• Work instructions: An exact repeat is needed of the lines from the one with "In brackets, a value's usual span" through the last line of the data below. Please omit the pictures.

• Dataset content:
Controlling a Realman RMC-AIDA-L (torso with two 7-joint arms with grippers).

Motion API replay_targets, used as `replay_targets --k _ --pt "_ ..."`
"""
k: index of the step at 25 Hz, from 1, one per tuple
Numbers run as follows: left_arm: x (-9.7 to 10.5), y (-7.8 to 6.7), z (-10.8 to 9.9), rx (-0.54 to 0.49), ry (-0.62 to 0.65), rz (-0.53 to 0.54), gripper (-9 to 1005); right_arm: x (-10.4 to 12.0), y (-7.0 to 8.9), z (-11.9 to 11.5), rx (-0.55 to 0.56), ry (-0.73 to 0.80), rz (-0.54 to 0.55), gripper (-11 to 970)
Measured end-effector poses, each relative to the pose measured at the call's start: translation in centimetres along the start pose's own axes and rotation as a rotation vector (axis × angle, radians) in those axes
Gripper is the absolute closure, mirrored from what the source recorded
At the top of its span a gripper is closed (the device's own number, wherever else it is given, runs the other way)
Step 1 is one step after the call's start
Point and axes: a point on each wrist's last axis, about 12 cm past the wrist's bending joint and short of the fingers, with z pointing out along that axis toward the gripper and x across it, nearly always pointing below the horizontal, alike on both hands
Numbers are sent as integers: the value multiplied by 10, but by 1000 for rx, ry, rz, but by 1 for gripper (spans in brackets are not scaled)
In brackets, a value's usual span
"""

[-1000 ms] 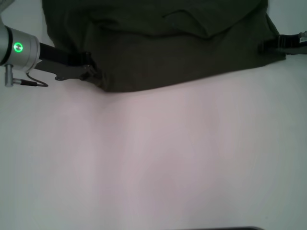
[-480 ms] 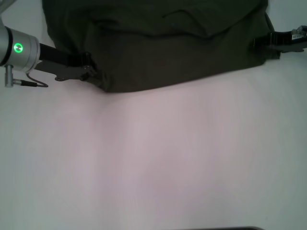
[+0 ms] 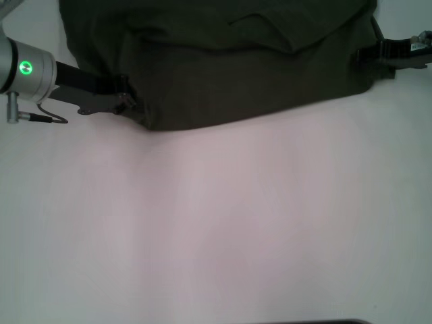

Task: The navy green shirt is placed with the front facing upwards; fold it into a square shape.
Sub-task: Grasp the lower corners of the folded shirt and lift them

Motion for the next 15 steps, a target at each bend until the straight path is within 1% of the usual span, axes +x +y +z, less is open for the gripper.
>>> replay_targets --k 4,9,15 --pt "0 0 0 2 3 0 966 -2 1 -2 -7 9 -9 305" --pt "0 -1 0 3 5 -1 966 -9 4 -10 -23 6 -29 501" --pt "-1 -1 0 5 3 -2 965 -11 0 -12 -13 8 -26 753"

• Final answer:
In brackets, a value's usual span
"""

[-1000 ms] 
[-480 ms] 
[+0 ms] 

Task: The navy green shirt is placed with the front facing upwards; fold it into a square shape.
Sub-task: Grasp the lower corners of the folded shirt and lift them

Motion for the next 15 steps, a target at each bend until the straight path is within 1% of the usual span, axes +x +y +z, less is open for the gripper.
>>> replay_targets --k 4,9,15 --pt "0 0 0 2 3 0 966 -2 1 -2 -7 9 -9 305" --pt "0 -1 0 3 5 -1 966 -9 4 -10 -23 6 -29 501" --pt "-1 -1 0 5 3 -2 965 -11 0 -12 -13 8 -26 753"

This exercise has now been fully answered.